Witajcie. 
Dziś zamierzony odpoczynek od działki. Troszkę od rana padało, potem piękne słonko i znów pokropiło.

. Cieszę się z tego deszczyku bo wczoraj karmiłam roślinki a dziś piciu troszkę dostały.

. U mnie piachy, bardzo szybko ziemia wysycha i ten dzisiejszy deszczyk to tak na pociechę tylko.
Krysiu...jeśli chodzi o targi w Marszewie czy Opatówku trudno jednoznacznie powiedzieć. Nigdy w Marszewie na wiosennych nie byłam, to mój pierwszy raz i pewnie ostatni. To co było w Marszewie pewnie będzie w Opatówku, a tu mam prawie na miejscu. Ja zdjęcia pstryknęłam na których załapała się nasza
Jola 
. Nie byłam pewna, poznałam z avatarka.
Iwonko...a ja się bałam że nie będzie żadnego ciemiernika jakiego jeszcze nie mam.

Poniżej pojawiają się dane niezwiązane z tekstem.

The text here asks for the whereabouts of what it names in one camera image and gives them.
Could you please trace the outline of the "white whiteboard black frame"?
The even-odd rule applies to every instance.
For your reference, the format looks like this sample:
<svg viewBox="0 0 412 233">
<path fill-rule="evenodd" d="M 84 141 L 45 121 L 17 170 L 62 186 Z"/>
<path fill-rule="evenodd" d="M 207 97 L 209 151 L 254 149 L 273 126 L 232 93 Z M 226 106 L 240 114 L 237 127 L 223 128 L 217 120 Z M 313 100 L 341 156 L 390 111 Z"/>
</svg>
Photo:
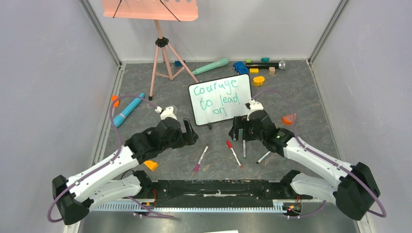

Chyba mam duszę kolekcjonera.
Dorotko..na takie miejskie ryneczki bardzo lubię chodzić. Choćby pooglądać. Gdy jednak wybieram się gdzieś dalej chciała bym wracać z łupami a nie z dwoma, trzema.
Marysiu...ciemiernikami będę czarowała i zanudzała, coś trzeba.

Fajnie że ci ciemierniki wypuściły a taki las także mam. Mam też las sasanek, gdzie się nie ruszę nowa sasanka.
Elu...co do pysznogłówek nie mam doświadczenia. U mnie od zeszłego roku. Widzę że w tym wypuszczają , czyżby na przyszły miały zginąć.

. Co do jeżówek prawie wszystkie już widać, czekam jeszcze na jedną.
Misiu, Pati..dziękuję. Mam zamiar jeszcze być na targach w Opatówku i co nieco dokupić w tym lilie.
Marysiu...oj tak, niedziela była wspaniale spędzona. No i pierwsza kawusia w tym roku na tarasie. Już nie mogę się doczekać kiedy wybędę na działeczkę tak na całe lato.
Tereniu...z takiego zaproszenia nie da się nie skorzystać.

. Niemniej liczę że może w Opatówku spotkam coś ciekawego. Choć co do liliowców w zeszłym roku także nic ciekawego tam nie było.
Ewuniu....to nie masz czego żałować, tak myślę. Jedynie ciemierników przeróżnych było zatrzęsienie. Także kupowałam w OBI, tu były jeszcze tańsze.
Basiu...nie wiem jakie ciemierniki ci się marzą a sadzić można na jesień także. Z pojedynczych coś by się u mnie znalazło a do jesieni może coś nowego się narodzi.

Kloniki ładnie już wypuszczają listki.